EXERCISE REQUIREMENTS:
Copy each line that contains the string "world", taking them from the material.

SUPPLIED DATA:
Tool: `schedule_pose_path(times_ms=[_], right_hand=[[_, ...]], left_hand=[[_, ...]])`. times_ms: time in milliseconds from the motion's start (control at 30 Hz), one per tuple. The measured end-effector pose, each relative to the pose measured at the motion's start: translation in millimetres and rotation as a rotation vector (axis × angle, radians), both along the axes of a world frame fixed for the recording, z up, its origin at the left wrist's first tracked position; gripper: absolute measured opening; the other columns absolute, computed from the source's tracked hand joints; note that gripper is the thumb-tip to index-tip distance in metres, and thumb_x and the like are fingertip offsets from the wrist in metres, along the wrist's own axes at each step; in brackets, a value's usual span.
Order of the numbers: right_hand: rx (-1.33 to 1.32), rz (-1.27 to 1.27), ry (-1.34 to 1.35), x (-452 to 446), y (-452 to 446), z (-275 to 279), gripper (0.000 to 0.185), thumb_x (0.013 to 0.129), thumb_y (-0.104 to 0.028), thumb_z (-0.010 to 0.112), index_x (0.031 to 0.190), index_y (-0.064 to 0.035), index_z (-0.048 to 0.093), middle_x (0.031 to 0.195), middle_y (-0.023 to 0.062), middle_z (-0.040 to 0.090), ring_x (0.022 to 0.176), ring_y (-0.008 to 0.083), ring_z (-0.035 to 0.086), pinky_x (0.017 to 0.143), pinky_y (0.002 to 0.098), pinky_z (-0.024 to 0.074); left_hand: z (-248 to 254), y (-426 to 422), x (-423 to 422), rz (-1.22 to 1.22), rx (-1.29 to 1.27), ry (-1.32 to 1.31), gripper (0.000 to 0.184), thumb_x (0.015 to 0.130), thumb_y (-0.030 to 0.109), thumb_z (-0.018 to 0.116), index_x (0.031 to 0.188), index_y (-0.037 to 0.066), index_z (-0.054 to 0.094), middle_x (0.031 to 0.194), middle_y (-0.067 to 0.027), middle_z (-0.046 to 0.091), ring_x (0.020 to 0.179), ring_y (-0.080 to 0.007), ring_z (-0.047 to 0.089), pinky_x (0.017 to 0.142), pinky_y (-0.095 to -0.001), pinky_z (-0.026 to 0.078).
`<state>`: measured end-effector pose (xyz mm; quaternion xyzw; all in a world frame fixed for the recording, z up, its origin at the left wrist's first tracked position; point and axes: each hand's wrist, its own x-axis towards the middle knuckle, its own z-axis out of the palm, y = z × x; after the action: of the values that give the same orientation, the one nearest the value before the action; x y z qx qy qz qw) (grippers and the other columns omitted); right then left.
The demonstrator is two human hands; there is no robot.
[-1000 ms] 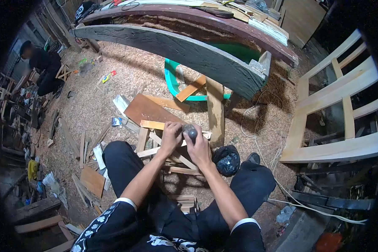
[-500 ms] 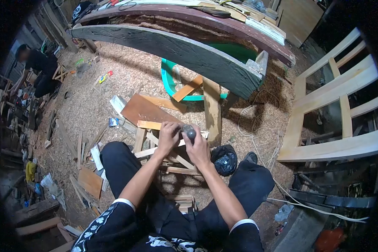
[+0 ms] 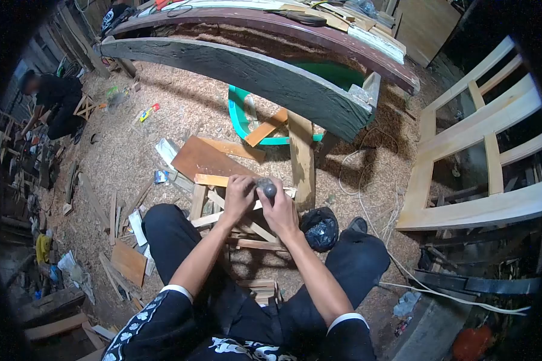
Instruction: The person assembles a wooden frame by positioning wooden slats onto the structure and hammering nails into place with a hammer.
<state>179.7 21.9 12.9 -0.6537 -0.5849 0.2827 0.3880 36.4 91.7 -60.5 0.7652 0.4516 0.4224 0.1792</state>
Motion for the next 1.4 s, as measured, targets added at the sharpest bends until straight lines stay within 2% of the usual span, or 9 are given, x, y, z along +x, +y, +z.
schedule_pose_path(times_ms=[133,233,633,800,900,1033,1100,1300,1400], right_hand=[[0.233,-0.011,0.110,-7,-6,3,0.045,0.101,-0.035,0.062,0.136,-0.0093,0.049,0.102,0.0300,0.069,0.099,0.0497,0.068,0.079,0.0508,0.0547],[0.033,0.026,0.043,-1,0,-7,0.047,0.101,-0.035,0.062,0.137,-0.0086,0.049,0.109,0.0281,0.069,0.102,0.0467,0.069,0.081,0.0495,0.0550],[0.090,-0.045,0.055,1,0,8,0.046,0.101,-0.038,0.062,0.134,-0.0073,0.050,0.103,0.0286,0.070,0.099,0.0473,0.069,0.080,0.0498,0.0549],[0.148,-0.002,0.058,-8,-8,13,0.043,0.101,-0.030,0.063,0.132,-0.0024,0.052,0.110,0.0268,0.069,0.101,0.0418,0.070,0.085,0.0449,0.0552],[0.033,-0.044,0.077,-7,-1,2,0.043,0.100,-0.029,0.064,0.132,-0.0027,0.051,0.111,0.0269,0.069,0.102,0.0417,0.070,0.085,0.0448,0.0555],[0.220,-0.020,0.058,-7,-6,8,0.044,0.101,-0.034,0.062,0.135,-0.0088,0.050,0.106,0.0284,0.070,0.101,0.0473,0.069,0.081,0.0508,0.0557],[-0.006,-0.006,-0.076,-4,1,5,0.042,0.102,-0.034,0.061,0.134,-0.0097,0.050,0.104,0.0280,0.070,0.099,0.0482,0.069,0.079,0.0512,0.0556],[0.292,-0.019,0.106,-8,-1,6,0.043,0.102,-0.036,0.060,0.133,-0.0076,0.048,0.099,0.0290,0.070,0.096,0.0510,0.067,0.077,0.0533,0.0539],[0.099,-0.061,0.113,-8,6,-1,0.043,0.102,-0.032,0.062,0.132,-0.0046,0.049,0.102,0.0282,0.070,0.097,0.0476,0.070,0.078,0.0504,0.0556]], left_hand=[[5,-2,-1,-0.013,0.003,-0.014,0.009,0.080,0.003,0.072,0.088,0.002,0.069,0.091,-0.0141,0.070,0.092,-0.0362,0.061,0.090,-0.0438,0.044],[1,0,1,0.016,0.019,-0.008,0.009,0.080,0.003,0.072,0.088,0.002,0.069,0.091,-0.0145,0.070,0.092,-0.0356,0.061,0.090,-0.0439,0.044],[9,-4,-4,-0.055,-0.035,-0.002,0.012,0.084,0.007,0.073,0.095,0.003,0.072,0.089,-0.0136,0.070,0.091,-0.0357,0.062,0.088,-0.0435,0.046],[3,0,-1,-0.007,0.027,0.019,0.007,0.083,0.008,0.073,0.085,0.003,0.068,0.086,-0.0143,0.069,0.089,-0.0353,0.062,0.087,-0.0433,0.045],[3,1,0,-0.013,0.023,0.024,0.007,0.083,0.007,0.072,0.085,0.003,0.068,0.087,-0.0147,0.069,0.089,-0.0358,0.062,0.087,-0.0441,0.045],[6,-2,1,0.009,-0.010,0.018,0.007,0.083,0.007,0.072,0.085,0.003,0.068,0.087,-0.0143,0.069,0.089,-0.0353,0.062,0.088,-0.0431,0.044],[3,-3,3,-0.006,-0.012,0.012,0.007,0.083,0.007,0.072,0.085,0.002,0.068,0.087,-0.0145,0.068,0.089,-0.0355,0.062,0.088,-0.0428,0.044],[2,-1,1,-0.006,-0.004,0.023,0.007,0.083,0.007,0.072,0.088,0.003,0.069,0.089,-0.0145,0.069,0.091,-0.0351,0.061,0.090,-0.0429,0.043],[0,0,3,0.001,-0.026,0.020,0.008,0.083,0.006,0.071,0.090,0.002,0.070,0.091,-0.0141,0.070,0.092,-0.0349,0.062,0.092,-0.0431,0.043]])
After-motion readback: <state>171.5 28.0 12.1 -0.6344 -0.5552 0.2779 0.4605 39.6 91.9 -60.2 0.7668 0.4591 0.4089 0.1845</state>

WRITTEN ANSWER:
Tool: `schedule_pose_path(times_ms=[_], right_hand=[[_, ...]], left_hand=[[_, ...]])`. times_ms: time in milliseconds from the motion's start (control at 30 Hz), one per tuple. The measured end-effector pose, each relative to the pose measured at the motion's start: translation in millimetres and rotation as a rotation vector (axis × angle, radians), both along the axes of a world frame fixed for the recording, z up, its origin at the left wrist's first tracked position; gripper: absolute measured opening; the other columns absolute, computed from the source's tracked hand joints; note that gripper is the thumb-tip to index-tip distance in metres, and thumb_x and the like are fingertip offsets from the wrist in metres, along the wrist's own axes at each step; in brackets, a value's usual span.
`<state>`: measured end-effector pose (xyz mm; quaternion xyzw; all in a world frame fixed for the recording, z up, its origin at the left wrist's first tracked position; point and axes: each hand's wrist, its own x-axis towards the middle knuckle, its own z-axis out of the palm, y = z × x; after the action: of the values that give the same orientation, the one nearest the value before the action; x y z qx qy qz qw) (grippers and the other columns omitted); right then left.

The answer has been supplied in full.